▶ [Task]: Extract, from the records beneath this instruction, each line that contains the word "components".

Recorded data
========================================

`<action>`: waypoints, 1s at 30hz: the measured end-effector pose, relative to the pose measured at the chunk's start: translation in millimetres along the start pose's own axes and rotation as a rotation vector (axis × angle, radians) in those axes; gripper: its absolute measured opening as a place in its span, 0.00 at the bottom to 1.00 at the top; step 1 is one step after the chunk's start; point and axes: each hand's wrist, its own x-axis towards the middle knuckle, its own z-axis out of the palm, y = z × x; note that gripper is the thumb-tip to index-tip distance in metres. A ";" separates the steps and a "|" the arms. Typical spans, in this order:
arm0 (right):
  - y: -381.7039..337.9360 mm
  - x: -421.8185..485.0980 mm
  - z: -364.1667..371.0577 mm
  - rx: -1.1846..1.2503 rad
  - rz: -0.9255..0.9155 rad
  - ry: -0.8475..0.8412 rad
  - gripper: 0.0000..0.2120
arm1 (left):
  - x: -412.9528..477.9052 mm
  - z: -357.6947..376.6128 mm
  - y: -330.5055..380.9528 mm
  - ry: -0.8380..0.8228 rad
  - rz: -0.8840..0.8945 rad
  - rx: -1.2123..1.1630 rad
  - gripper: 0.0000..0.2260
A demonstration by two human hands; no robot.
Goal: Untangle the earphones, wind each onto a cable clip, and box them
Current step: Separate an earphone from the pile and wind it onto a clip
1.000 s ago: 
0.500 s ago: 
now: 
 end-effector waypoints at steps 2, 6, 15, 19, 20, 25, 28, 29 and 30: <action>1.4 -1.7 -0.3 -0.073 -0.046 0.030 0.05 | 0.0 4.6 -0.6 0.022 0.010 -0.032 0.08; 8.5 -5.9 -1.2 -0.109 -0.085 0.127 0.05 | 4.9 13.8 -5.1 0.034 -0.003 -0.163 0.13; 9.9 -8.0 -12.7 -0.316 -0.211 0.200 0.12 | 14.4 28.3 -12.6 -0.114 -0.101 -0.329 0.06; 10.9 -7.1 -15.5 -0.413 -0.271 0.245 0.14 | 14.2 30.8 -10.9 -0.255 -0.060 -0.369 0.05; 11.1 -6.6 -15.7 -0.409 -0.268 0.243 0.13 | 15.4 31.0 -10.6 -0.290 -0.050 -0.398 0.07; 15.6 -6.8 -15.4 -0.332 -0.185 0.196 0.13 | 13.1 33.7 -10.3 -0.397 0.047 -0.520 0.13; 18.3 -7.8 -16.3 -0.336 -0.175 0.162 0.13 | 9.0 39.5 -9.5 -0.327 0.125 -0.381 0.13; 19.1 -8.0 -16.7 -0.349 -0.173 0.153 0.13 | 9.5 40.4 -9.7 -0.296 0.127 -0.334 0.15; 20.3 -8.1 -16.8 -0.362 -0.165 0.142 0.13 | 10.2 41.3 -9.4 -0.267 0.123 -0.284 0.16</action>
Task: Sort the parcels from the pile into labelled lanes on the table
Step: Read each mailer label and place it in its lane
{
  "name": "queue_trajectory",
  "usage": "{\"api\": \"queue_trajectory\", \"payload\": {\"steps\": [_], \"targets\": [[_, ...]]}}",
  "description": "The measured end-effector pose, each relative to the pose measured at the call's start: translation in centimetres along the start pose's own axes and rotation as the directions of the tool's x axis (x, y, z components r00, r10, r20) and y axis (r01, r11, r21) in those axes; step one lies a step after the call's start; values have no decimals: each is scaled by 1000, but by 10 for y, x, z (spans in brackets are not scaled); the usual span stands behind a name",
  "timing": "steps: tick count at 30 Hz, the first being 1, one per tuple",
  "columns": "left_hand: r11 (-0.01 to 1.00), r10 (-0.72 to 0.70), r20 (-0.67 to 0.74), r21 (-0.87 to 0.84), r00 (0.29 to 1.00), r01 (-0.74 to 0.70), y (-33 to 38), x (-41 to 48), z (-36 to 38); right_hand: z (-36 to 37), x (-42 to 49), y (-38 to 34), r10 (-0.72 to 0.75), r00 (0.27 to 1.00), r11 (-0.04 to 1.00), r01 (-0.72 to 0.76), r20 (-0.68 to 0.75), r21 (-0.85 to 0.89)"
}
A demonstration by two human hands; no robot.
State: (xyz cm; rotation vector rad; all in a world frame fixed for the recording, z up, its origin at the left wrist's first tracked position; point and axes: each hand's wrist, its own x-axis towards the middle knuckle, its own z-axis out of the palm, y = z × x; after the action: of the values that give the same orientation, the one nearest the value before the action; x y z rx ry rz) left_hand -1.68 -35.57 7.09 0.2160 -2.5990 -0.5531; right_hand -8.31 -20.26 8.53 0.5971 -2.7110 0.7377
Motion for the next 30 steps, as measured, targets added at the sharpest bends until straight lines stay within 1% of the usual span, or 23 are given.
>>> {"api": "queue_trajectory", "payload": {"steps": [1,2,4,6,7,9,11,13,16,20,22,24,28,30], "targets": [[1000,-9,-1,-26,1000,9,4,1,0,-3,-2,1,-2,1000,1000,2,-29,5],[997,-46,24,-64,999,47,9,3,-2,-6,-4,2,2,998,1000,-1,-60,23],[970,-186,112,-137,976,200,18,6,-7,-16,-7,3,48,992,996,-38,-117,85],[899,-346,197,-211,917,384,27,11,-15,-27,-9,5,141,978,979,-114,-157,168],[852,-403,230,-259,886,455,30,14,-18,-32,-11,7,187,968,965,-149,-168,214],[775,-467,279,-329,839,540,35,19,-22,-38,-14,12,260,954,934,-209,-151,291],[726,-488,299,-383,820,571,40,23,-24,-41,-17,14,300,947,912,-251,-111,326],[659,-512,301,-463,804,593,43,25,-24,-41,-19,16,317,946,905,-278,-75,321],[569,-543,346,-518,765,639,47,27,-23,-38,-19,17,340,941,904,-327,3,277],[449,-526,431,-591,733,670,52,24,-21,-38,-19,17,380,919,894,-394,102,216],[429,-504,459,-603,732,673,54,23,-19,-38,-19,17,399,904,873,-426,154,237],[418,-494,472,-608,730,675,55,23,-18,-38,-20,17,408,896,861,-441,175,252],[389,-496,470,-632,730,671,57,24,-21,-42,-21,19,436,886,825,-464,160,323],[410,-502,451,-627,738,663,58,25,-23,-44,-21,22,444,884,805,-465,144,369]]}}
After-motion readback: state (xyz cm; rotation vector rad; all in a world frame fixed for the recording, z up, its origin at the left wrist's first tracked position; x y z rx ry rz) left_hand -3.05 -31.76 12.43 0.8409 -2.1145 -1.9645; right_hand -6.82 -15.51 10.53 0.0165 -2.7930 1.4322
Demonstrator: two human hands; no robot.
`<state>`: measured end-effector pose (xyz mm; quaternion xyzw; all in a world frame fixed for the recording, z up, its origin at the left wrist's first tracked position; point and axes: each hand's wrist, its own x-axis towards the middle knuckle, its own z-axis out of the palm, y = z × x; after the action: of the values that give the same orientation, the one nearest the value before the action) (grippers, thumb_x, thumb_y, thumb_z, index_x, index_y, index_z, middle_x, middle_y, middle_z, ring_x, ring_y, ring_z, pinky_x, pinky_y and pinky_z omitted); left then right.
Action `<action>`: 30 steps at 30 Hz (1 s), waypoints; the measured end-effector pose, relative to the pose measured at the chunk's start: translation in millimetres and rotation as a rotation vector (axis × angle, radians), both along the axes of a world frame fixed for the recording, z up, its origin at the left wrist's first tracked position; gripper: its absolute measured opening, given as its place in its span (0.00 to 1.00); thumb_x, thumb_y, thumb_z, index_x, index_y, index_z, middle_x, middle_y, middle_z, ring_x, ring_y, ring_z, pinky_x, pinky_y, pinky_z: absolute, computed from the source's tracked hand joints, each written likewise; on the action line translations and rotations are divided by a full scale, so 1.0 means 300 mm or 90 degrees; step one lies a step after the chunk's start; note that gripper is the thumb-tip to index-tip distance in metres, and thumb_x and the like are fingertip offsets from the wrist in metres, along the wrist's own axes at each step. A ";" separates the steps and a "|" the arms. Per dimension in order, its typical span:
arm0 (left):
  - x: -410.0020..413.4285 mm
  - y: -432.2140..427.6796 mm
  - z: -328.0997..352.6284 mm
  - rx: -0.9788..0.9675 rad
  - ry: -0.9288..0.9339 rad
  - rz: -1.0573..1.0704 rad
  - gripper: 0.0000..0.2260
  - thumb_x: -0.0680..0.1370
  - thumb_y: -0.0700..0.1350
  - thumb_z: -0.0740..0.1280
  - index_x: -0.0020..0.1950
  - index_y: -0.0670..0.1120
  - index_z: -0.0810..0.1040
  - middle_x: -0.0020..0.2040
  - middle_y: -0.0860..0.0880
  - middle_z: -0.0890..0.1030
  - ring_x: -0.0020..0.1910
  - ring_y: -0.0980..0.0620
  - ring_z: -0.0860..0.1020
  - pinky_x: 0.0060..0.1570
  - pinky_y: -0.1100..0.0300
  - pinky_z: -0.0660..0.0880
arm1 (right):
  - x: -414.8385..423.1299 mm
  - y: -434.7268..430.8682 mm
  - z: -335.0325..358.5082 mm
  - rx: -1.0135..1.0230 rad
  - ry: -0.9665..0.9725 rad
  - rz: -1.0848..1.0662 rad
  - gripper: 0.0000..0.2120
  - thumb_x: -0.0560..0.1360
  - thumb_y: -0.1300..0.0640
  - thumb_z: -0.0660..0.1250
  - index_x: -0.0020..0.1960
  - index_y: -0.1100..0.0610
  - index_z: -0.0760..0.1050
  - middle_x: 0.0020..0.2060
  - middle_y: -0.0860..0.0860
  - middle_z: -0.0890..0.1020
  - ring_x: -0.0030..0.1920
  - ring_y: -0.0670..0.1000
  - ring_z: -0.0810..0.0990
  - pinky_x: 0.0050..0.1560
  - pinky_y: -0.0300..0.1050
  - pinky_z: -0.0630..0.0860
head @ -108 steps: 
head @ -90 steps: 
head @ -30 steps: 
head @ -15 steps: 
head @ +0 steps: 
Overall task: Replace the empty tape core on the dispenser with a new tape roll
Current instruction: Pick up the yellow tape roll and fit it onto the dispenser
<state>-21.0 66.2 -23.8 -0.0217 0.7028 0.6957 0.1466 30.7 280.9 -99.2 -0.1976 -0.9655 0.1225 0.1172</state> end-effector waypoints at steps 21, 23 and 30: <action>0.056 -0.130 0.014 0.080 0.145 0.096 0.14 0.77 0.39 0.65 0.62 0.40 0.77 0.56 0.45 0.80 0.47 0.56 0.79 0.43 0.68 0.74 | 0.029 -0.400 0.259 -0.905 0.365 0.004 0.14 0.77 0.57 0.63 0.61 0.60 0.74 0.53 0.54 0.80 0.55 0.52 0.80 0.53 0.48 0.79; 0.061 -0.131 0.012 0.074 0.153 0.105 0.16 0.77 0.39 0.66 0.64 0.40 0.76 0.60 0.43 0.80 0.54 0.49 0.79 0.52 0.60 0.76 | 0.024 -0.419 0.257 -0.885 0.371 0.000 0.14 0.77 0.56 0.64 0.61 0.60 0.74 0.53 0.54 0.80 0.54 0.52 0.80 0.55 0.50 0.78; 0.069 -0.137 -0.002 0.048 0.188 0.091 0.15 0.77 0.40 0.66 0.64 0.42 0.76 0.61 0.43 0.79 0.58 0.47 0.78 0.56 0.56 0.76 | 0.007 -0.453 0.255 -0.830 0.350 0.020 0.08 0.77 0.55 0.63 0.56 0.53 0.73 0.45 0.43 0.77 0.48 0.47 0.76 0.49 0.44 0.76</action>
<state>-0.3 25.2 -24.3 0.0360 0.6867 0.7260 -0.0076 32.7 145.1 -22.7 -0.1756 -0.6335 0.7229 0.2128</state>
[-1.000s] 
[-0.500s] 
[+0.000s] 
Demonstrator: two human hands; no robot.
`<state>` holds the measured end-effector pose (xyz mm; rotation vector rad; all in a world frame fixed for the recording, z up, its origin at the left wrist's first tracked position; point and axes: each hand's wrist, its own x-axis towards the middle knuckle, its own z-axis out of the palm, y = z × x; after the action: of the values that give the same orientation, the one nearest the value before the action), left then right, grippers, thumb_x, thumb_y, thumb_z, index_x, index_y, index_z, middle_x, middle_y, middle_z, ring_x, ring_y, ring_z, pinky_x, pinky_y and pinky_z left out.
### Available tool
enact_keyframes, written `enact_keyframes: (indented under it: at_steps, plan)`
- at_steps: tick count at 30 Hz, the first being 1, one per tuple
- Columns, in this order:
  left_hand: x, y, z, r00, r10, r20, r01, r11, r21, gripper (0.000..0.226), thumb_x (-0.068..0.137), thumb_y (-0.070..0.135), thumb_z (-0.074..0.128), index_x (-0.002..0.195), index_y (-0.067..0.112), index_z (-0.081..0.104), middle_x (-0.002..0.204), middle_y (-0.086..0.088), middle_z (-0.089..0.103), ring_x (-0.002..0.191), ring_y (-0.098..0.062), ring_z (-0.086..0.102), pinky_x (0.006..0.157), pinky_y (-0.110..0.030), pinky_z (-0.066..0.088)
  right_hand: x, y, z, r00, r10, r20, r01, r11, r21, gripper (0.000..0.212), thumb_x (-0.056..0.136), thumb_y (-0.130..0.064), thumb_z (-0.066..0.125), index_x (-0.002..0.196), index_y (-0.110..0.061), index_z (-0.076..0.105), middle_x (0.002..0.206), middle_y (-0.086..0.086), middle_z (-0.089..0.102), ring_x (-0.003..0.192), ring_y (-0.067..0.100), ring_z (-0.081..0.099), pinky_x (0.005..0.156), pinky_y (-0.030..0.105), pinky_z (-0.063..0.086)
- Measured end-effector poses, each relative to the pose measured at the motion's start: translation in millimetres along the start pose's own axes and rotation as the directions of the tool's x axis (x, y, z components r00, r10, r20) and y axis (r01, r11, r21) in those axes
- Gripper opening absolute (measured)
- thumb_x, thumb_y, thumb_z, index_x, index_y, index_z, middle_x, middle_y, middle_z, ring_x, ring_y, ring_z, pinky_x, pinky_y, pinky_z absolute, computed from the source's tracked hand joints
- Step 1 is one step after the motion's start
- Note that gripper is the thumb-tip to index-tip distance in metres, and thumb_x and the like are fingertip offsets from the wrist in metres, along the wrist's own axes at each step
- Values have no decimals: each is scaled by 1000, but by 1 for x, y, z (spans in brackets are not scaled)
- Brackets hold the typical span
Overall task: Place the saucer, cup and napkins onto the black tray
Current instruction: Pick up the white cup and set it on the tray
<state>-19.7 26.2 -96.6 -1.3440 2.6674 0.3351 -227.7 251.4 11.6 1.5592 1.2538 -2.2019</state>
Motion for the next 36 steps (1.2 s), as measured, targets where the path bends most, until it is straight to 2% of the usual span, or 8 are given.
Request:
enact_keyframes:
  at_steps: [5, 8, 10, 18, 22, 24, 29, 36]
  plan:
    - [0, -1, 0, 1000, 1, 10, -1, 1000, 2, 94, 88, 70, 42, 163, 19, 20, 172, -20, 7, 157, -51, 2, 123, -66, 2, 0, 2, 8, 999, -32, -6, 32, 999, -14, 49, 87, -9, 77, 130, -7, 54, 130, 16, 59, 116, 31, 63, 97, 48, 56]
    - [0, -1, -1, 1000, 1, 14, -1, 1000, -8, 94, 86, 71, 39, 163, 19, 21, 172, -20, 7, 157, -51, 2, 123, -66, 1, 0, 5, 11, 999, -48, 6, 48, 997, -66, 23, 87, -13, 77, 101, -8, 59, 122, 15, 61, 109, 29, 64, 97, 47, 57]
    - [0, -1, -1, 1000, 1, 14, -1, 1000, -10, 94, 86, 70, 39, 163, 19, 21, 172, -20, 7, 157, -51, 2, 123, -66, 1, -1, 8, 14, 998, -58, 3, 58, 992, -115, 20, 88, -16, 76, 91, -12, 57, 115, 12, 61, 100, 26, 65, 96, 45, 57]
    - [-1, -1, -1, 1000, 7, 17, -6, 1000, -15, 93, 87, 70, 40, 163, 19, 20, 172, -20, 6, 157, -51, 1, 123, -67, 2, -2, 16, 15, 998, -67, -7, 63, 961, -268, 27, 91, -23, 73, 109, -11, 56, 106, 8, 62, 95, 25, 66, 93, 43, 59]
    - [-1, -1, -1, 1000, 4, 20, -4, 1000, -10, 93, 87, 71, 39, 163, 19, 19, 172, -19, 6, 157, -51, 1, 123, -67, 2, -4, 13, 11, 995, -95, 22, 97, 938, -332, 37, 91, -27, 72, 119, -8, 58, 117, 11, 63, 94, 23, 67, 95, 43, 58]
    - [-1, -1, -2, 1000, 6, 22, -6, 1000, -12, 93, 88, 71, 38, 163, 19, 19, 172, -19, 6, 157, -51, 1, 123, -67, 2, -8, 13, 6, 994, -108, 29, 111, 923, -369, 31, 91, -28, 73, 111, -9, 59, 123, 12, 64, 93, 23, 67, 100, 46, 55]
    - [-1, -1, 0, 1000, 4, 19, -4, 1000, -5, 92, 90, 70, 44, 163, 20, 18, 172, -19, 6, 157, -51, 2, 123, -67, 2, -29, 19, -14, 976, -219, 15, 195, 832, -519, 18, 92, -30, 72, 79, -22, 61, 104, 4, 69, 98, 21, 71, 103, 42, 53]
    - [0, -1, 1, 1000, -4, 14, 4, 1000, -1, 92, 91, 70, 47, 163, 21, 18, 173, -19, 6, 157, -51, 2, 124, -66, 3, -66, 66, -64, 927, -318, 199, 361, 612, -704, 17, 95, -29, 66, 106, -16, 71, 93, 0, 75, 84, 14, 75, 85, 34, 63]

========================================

▶ [Exercise result]:
  "description": "The measured end-effector pose, each relative to the pose measured at the call's start: translation in centimetres along the start pose's own axes and rotation as the directions of the tool's x axis (x, y, z components r00, r10, r20) and y axis (r01, r11, r21) in those axes; step one lies a step after the call's start; values have no decimals: each is scaled by 1000, but by 10 for y, x, z (spans in brackets are not scaled); the usual span stands behind a name",
- Measured end-effector poses, each relative to the pose measured at the motion's start: translation in millimetres along the start pose's own axes and rotation as the directions of the tool's x axis (x, y, z components r00, r10, r20) and y axis (r01, r11, r21) in those axes

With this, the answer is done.